ECLI:NL:HR:2002:AD9568
Hoge Raad
- Cassatie
- W.J.M. Davids
- G.J.M. Corstens
- J.P. Balkema
- B.C. de Savornin Lohman
- E.J. Numann
- Rechtspraak.nl
Cassatie tegen onttrekking aan het verkeer van inbeslaggenomen materiaal in kinderpornografiezaak
In deze zaak gaat het om een cassatieberoep tegen een beschikking van de Arrondissementsrechtbank te Amsterdam, waarin een vordering van de Officier van Justitie tot onttrekking aan het verkeer van inbeslaggenomen materiaal is behandeld. De betrokkene, geboren in 1946 in het Verenigd Koninkrijk, had videobanden en films in zijn bezit die mogelijk kinderpornografisch materiaal bevatten. De Rechtbank had de vordering van de Officier van Justitie gedeeltelijk toegewezen, maar de betrokkene en zijn advocaat, mr. G. Spong, stelden cassatiemiddelen voor, omdat zij meenden dat de betrokkene niet in de gelegenheid was gesteld om het inbeslaggenomen materiaal in te zien.
De Hoge Raad oordeelde dat de Officier van Justitie niet-ontvankelijk was in zijn cassatieberoep, omdat er geen middelen van cassatie waren voorgesteld. De Hoge Raad vernietigde de bestreden beschikking en verwees de zaak terug naar het Gerechtshof te Amsterdam voor een nieuwe behandeling van de vordering tot onttrekking aan het verkeer. De Hoge Raad benadrukte dat de betrokkene recht had op inzage in het inbeslaggenomen materiaal, zodat hij zijn zienswijze kon ontwikkelen over het al dan niet kinderpornografische karakter van de inhoud.

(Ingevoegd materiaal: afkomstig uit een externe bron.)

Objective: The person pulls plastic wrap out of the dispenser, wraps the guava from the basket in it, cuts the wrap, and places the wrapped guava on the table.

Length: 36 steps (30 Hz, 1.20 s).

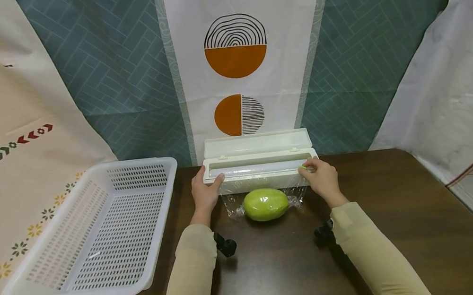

De zaak is van belang voor de rechtsbescherming van de betrokkene in strafzaken, vooral in situaties waarin de inhoud van inbeslaggenomen voorwerpen ter discussie staat. De Hoge Raad bevestigde dat de officier van justitie de rechterlijke beslissing om inzage te verlenen moest respecteren, en dat het niet-naleven daarvan de procesorde schaadt. De uitspraak onderstreept het belang van een zorgvuldige afweging van de rechten van de verdediging in het kader van strafrechtelijke procedures.